PROBLEM DETAILS
Working through the entries below, find how many lines include "plate", then write only that number.

[Collection entries]
........
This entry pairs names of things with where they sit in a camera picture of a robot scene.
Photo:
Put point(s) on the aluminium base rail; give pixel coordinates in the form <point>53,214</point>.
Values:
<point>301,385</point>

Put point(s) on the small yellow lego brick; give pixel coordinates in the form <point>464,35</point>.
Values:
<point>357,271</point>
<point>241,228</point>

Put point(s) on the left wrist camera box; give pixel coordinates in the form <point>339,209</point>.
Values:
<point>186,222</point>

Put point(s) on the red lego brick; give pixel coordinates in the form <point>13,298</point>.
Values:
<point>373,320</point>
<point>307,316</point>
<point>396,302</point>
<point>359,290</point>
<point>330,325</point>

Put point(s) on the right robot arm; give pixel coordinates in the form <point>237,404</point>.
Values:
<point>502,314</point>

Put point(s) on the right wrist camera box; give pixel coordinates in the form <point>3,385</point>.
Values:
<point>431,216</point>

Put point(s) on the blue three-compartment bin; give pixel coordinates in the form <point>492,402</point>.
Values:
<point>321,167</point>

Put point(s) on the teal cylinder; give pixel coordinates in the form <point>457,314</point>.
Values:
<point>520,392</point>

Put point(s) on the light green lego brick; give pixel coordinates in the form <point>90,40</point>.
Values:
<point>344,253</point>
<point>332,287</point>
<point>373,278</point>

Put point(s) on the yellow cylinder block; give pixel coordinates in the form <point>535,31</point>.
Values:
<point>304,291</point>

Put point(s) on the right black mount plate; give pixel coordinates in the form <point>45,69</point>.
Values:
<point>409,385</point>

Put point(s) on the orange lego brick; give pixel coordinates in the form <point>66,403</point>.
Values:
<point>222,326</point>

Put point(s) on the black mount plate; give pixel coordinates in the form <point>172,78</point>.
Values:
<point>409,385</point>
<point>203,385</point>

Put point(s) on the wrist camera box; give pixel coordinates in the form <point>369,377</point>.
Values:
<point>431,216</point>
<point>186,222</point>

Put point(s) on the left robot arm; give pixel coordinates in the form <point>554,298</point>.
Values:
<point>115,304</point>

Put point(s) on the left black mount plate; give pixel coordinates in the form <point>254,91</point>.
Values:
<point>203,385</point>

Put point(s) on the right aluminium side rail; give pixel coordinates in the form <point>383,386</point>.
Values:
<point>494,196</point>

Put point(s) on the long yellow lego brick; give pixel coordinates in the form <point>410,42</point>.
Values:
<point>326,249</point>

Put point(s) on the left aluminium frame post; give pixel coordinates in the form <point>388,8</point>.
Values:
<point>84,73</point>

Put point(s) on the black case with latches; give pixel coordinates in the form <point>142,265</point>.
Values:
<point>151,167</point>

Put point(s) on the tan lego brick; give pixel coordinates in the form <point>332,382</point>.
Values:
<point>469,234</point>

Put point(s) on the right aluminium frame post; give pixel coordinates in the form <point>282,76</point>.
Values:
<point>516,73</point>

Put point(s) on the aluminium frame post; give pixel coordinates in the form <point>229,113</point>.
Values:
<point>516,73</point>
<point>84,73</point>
........
ANSWER FOR THIS EXERCISE
3